:: Task prompt ::
Restate word for word the entries below, starting with the line with "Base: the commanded" and continuing through the line with "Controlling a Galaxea". Include both of those lines and no others.
*** Opening of Supplied material ***
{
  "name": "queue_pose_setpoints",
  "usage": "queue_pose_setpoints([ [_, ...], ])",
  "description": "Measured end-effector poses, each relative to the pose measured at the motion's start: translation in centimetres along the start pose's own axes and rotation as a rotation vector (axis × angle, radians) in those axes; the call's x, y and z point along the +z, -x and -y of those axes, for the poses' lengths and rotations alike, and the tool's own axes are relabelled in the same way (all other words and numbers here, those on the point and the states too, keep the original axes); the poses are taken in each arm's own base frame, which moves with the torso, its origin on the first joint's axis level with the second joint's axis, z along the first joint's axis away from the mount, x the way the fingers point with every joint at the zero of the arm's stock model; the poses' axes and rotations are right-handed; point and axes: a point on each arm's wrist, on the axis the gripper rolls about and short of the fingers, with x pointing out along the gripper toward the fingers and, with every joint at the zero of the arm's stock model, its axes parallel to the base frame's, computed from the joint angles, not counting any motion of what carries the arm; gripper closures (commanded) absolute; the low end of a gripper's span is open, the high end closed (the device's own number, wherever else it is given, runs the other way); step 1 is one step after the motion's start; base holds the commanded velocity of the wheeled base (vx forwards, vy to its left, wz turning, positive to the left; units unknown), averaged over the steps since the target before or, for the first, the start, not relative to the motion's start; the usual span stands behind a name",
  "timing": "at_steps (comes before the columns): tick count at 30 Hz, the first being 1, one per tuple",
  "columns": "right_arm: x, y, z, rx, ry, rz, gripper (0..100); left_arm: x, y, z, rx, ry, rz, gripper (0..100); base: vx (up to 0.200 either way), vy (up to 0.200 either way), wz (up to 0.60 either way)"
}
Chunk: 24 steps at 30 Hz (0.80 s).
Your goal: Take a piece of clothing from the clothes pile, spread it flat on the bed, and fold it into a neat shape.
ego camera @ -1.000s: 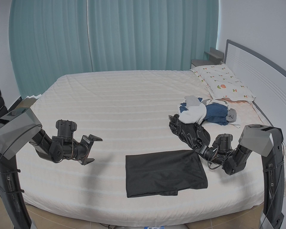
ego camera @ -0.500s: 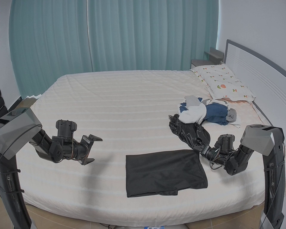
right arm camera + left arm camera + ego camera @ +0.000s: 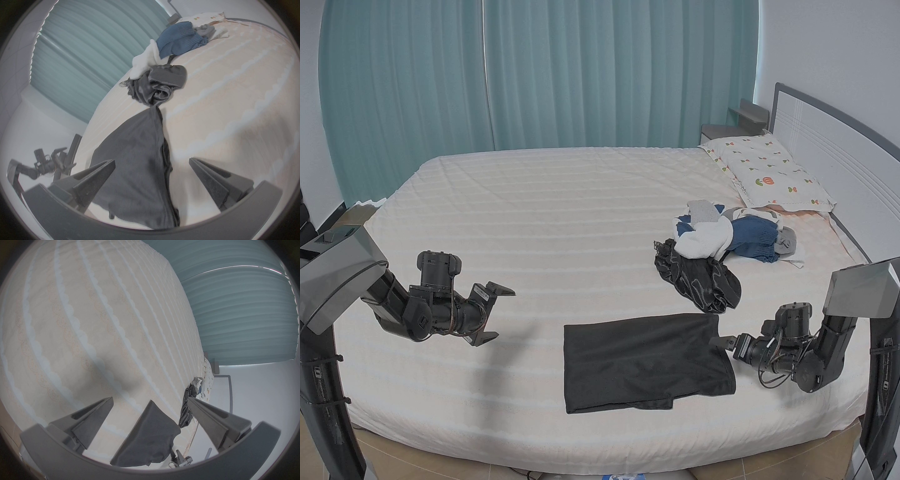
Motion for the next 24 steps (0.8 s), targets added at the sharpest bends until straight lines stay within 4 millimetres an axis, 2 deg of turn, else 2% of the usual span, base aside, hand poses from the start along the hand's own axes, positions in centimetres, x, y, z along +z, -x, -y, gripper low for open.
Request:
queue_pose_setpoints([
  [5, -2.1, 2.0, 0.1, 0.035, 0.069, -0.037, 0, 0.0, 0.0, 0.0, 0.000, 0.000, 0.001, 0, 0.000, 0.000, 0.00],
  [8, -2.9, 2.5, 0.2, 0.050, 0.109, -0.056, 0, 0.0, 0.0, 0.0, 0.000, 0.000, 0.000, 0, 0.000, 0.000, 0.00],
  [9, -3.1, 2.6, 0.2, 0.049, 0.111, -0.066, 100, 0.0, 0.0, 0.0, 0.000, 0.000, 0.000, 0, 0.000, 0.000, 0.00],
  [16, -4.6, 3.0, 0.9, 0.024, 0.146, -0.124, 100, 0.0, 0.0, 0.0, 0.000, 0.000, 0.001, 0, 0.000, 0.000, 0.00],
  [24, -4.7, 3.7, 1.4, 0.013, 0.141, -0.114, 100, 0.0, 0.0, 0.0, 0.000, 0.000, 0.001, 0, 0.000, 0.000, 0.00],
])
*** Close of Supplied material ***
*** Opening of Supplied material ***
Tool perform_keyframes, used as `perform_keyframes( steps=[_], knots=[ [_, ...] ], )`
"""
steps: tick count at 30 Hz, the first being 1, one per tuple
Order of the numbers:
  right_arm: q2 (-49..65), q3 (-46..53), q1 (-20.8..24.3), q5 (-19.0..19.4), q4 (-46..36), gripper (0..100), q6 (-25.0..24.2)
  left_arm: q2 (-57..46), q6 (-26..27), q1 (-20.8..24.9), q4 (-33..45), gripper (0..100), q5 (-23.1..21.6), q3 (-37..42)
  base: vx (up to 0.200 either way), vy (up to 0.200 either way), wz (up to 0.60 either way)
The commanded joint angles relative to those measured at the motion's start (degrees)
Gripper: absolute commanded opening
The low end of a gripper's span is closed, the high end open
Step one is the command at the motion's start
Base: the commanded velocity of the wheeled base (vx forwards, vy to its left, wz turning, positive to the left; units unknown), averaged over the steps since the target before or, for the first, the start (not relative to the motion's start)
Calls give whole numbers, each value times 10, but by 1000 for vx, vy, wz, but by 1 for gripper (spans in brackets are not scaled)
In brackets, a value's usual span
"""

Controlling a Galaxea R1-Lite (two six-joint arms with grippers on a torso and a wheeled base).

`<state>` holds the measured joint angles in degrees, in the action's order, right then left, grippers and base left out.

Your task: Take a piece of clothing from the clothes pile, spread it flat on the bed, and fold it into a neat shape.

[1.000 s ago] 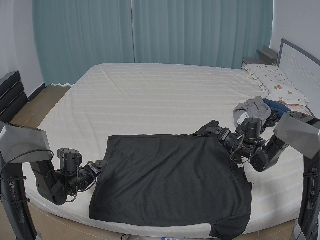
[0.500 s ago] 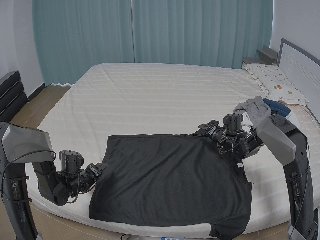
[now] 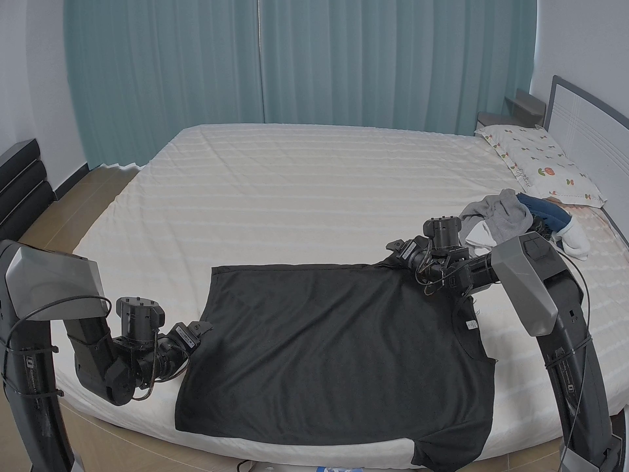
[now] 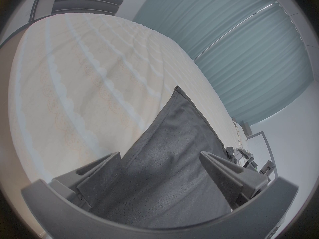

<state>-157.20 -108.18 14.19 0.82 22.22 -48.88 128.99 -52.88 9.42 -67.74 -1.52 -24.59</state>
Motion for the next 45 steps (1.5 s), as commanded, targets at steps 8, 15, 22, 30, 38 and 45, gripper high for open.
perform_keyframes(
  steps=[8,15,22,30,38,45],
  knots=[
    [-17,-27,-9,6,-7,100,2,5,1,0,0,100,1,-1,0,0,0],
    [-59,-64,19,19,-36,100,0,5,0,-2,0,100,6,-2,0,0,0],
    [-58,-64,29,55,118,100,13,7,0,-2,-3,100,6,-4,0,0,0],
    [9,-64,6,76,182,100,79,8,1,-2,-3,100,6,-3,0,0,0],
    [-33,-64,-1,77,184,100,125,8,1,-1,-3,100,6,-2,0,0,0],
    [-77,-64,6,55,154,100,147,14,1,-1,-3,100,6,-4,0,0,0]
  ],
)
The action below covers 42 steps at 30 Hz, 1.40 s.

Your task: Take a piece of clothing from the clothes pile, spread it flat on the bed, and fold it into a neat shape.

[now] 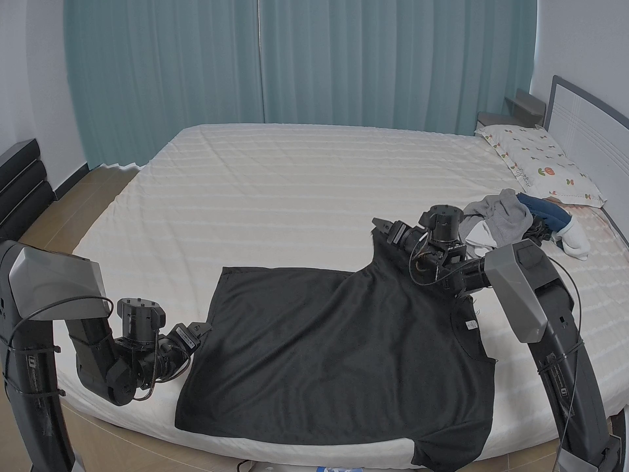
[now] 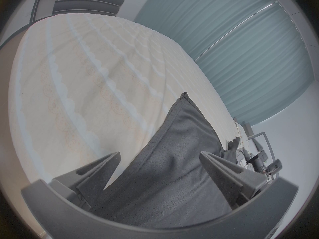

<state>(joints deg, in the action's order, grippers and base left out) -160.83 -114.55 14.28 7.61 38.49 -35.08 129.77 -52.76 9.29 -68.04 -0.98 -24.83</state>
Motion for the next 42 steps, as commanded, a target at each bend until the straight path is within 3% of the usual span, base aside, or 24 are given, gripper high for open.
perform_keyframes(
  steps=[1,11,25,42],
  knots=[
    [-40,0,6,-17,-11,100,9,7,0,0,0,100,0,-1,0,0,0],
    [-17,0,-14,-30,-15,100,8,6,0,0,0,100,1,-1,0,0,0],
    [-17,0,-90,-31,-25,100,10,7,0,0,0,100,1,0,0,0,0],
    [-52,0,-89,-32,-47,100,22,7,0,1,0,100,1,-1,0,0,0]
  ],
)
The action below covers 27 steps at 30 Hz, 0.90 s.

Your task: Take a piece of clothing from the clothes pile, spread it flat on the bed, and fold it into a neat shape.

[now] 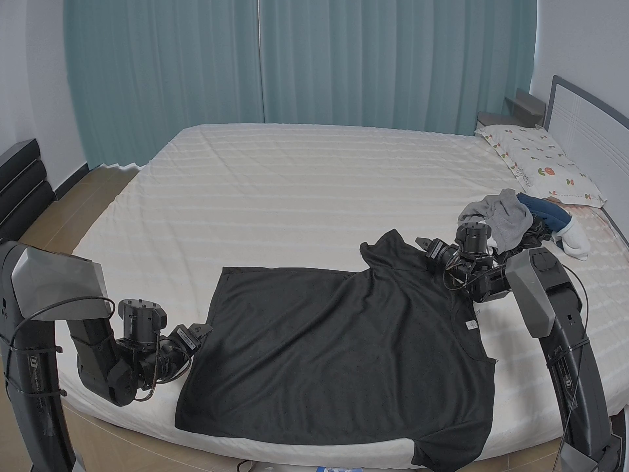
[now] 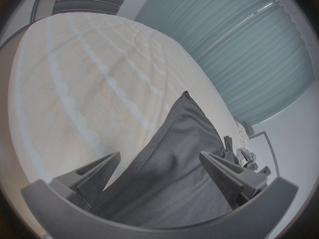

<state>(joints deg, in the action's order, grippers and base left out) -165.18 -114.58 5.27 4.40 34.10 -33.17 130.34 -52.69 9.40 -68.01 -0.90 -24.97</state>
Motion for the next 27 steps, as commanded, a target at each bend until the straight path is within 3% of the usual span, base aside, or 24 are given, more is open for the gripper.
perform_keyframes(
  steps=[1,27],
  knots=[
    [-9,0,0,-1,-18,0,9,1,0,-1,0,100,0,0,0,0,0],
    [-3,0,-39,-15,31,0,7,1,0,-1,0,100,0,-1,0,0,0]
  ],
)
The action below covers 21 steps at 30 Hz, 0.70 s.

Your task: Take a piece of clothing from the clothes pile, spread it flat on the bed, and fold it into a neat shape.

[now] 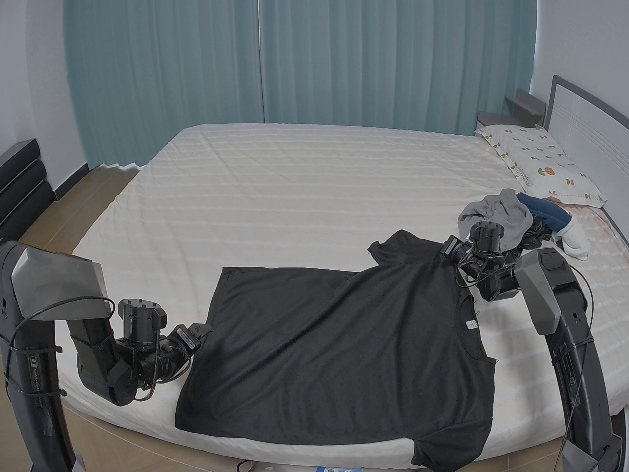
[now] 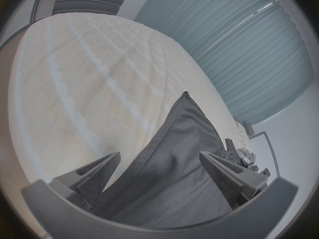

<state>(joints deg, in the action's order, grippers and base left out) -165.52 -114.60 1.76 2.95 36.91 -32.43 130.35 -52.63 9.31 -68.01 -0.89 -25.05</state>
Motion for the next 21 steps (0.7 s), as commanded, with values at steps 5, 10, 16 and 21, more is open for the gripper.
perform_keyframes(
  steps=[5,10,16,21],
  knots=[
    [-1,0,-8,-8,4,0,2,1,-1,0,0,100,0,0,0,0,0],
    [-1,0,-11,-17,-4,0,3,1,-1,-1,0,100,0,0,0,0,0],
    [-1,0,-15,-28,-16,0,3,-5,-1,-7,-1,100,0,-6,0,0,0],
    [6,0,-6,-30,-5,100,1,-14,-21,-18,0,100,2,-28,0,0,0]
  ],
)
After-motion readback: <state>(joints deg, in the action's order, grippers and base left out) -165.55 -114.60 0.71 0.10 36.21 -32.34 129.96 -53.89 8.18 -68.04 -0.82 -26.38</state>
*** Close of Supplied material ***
:: Task result ::
Base: the commanded velocity of the wheeled base (vx forwards, vy to its left, wz turning, positive to the left; units unknown), averaged over the steps since the target before or, for the first, the start (not relative to the motion's start)
Calls give whole numbers, each value times 10, but by 1000 for vx, vy, wz, but by 1 for gripper (spans in brackets are not scaled)
In brackets, a value's usual span
"""

Controlling a Galaxea R1-Lite (two six-joint arms with grippers on a torso and a wheeled base).

The output as shown is complete.